(Data records begins)
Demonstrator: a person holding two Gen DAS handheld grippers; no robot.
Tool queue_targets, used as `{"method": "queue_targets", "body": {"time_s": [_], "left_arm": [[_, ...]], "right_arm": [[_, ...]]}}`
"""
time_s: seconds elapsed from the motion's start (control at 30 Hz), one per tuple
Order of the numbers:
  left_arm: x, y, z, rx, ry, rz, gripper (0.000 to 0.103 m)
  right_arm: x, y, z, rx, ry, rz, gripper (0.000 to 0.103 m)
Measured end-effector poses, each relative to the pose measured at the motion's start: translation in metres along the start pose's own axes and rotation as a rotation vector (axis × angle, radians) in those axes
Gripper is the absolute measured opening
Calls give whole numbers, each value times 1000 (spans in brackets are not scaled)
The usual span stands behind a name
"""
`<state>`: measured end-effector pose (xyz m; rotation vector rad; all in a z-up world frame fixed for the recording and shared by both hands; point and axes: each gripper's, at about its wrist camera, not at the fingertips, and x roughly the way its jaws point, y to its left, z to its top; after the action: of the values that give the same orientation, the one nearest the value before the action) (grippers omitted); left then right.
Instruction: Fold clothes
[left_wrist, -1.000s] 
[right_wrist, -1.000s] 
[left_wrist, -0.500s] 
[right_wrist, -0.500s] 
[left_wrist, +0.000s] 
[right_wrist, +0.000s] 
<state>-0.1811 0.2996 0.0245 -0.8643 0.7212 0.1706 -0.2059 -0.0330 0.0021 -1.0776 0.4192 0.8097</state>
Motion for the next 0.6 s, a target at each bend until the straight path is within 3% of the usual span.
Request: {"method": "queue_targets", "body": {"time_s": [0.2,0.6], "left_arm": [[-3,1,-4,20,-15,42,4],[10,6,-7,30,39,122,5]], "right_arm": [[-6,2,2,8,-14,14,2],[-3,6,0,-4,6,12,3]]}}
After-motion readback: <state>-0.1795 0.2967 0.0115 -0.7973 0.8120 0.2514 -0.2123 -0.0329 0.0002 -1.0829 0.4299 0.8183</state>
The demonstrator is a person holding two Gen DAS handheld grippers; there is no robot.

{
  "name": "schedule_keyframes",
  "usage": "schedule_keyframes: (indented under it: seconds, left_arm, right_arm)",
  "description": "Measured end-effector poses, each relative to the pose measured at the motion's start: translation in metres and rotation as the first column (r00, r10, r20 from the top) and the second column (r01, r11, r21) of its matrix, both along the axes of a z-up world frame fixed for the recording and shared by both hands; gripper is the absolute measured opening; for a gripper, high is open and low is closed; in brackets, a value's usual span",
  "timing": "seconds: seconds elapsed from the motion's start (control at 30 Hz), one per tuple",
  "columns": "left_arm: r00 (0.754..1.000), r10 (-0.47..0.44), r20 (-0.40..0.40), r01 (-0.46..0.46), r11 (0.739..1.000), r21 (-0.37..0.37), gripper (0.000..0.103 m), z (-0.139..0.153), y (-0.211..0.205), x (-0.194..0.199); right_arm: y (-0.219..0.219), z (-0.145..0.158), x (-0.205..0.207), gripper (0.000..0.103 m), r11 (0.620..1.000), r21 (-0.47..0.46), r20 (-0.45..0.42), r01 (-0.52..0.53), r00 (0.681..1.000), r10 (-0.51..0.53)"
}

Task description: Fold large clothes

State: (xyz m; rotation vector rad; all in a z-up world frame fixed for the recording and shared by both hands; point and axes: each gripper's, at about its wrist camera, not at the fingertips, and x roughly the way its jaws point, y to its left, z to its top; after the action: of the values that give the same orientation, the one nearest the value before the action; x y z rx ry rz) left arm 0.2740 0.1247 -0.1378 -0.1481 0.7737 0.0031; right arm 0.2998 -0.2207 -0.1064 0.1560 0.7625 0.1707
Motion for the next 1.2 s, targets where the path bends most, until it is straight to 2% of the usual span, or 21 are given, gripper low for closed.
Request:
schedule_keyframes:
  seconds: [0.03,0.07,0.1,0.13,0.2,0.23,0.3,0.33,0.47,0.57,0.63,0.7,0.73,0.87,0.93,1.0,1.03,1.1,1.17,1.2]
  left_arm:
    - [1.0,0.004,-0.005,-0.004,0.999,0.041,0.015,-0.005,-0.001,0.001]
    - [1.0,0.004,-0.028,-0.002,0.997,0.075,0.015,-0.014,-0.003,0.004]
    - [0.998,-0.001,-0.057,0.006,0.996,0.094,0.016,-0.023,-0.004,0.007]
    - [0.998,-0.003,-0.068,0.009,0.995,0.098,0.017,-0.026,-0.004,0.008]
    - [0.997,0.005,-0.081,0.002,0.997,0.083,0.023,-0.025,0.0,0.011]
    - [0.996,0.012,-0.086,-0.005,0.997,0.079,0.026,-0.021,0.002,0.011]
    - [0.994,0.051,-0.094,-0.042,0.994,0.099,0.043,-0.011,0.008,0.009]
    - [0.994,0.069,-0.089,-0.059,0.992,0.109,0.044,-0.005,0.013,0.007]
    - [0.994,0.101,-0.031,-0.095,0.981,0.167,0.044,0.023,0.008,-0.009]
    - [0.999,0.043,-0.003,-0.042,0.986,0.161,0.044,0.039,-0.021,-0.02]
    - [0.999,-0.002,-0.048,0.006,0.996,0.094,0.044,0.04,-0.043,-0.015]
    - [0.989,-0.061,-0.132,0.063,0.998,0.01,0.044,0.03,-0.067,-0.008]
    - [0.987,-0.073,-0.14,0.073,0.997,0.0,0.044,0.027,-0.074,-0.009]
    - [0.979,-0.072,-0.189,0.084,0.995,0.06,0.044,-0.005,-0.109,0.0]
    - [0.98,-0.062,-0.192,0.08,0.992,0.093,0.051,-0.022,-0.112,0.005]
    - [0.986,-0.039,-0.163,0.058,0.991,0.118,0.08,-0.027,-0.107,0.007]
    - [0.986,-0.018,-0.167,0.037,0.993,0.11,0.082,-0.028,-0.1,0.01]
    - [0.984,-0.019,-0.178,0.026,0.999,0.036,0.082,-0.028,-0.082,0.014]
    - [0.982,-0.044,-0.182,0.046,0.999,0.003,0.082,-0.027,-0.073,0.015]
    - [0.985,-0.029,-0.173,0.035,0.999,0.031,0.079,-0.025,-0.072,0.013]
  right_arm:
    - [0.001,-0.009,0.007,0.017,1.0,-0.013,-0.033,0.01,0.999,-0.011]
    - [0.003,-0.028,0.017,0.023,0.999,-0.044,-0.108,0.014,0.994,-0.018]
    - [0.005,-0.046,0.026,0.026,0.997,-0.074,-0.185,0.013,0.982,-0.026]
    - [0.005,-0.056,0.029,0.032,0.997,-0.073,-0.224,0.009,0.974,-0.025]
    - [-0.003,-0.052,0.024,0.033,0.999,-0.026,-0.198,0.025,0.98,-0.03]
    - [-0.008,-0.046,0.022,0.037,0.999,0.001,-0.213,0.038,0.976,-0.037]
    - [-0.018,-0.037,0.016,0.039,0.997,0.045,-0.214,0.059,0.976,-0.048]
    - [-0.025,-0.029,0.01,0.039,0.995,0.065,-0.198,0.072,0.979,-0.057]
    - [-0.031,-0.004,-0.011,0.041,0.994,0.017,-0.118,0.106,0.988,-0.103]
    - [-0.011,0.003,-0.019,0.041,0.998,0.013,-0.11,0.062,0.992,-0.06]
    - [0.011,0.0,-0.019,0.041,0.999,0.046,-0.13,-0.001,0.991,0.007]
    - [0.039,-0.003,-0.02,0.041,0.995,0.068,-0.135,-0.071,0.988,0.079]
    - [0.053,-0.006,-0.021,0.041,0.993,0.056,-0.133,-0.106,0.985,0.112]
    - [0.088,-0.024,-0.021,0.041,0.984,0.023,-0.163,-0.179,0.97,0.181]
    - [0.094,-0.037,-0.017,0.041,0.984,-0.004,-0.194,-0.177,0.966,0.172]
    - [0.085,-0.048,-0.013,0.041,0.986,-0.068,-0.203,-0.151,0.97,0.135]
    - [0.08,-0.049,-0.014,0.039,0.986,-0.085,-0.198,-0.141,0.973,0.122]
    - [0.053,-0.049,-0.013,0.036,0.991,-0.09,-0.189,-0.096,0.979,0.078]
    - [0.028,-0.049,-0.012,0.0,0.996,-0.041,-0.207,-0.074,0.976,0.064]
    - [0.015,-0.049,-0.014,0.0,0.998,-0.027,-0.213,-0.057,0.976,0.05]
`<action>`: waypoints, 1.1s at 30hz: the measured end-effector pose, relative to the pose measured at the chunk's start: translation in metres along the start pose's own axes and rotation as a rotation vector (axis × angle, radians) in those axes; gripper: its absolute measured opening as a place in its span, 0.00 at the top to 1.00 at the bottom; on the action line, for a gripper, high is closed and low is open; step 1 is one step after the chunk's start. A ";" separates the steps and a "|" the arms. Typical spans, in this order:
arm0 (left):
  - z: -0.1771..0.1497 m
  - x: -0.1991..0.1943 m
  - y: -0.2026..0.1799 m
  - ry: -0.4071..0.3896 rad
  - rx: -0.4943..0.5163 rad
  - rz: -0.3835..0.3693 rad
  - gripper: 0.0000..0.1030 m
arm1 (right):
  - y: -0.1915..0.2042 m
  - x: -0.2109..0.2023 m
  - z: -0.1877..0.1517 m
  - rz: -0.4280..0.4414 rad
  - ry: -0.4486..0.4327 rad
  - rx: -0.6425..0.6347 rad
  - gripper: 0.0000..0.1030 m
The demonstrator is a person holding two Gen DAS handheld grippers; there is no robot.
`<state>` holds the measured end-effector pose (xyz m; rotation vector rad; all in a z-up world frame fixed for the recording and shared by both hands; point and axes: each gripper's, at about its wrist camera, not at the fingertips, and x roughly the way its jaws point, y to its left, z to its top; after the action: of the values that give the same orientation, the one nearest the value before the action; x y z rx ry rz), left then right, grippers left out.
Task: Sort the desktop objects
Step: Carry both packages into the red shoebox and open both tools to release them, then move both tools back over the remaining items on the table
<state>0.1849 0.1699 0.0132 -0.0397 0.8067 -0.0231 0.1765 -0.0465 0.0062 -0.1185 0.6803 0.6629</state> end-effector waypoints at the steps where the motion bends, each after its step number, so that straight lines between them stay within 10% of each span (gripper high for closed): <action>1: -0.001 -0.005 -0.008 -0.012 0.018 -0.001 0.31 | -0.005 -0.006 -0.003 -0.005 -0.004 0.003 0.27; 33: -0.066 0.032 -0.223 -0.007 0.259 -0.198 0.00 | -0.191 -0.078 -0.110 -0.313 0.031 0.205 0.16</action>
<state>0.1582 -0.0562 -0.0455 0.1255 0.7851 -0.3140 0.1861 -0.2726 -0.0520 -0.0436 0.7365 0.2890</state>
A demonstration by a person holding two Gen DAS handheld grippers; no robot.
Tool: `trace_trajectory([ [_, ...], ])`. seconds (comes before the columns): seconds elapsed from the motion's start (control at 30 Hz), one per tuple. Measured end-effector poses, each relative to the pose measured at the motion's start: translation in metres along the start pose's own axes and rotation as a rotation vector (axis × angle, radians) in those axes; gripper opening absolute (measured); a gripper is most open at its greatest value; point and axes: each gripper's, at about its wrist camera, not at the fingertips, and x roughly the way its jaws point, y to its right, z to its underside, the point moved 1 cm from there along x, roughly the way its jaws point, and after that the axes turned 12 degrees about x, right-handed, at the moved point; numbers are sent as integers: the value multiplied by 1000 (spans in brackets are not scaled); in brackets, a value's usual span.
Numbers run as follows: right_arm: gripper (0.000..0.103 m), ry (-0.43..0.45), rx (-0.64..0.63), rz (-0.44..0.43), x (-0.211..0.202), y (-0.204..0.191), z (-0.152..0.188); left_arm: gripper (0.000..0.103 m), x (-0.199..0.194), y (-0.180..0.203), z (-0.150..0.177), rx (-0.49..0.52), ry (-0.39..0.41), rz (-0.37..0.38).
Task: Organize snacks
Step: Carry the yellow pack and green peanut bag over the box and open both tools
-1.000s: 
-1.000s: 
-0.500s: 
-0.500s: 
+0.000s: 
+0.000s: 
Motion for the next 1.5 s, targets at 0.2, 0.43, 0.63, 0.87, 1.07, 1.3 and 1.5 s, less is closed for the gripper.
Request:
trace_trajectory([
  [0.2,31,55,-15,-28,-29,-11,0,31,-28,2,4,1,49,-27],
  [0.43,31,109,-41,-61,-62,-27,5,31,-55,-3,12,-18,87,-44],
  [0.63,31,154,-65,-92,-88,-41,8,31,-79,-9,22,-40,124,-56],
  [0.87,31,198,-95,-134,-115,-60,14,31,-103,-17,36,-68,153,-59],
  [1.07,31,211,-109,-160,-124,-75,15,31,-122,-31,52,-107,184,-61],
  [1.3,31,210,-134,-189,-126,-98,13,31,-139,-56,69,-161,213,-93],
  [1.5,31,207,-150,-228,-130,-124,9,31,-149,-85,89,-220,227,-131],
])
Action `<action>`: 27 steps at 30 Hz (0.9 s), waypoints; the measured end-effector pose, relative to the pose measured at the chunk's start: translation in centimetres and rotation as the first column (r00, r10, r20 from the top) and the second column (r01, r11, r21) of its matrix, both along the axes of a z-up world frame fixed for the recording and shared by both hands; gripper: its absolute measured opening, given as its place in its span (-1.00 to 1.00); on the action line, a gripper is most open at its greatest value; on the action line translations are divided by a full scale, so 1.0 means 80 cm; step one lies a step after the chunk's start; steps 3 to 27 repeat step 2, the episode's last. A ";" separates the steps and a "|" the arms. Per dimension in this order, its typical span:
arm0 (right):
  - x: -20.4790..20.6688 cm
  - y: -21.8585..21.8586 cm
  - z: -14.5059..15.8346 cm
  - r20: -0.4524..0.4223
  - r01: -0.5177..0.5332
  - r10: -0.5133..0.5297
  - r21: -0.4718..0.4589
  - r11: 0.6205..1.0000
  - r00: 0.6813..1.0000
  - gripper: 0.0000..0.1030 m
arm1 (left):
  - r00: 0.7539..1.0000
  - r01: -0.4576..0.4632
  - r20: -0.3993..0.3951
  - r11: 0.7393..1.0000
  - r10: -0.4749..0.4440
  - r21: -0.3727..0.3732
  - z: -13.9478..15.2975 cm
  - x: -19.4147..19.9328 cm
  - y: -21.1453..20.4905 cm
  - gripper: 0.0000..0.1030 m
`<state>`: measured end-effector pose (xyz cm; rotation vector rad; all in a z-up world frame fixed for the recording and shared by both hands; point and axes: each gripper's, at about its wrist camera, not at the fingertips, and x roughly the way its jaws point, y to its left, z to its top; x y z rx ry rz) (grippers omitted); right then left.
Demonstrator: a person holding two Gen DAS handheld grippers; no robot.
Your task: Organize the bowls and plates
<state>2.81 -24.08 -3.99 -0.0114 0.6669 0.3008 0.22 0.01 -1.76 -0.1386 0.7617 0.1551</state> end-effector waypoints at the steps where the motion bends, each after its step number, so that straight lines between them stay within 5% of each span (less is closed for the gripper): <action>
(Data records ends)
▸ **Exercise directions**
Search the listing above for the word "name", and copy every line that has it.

▸ **Reply to the exercise**
The usual span stands behind a name
  "name": "schedule_keyframes",

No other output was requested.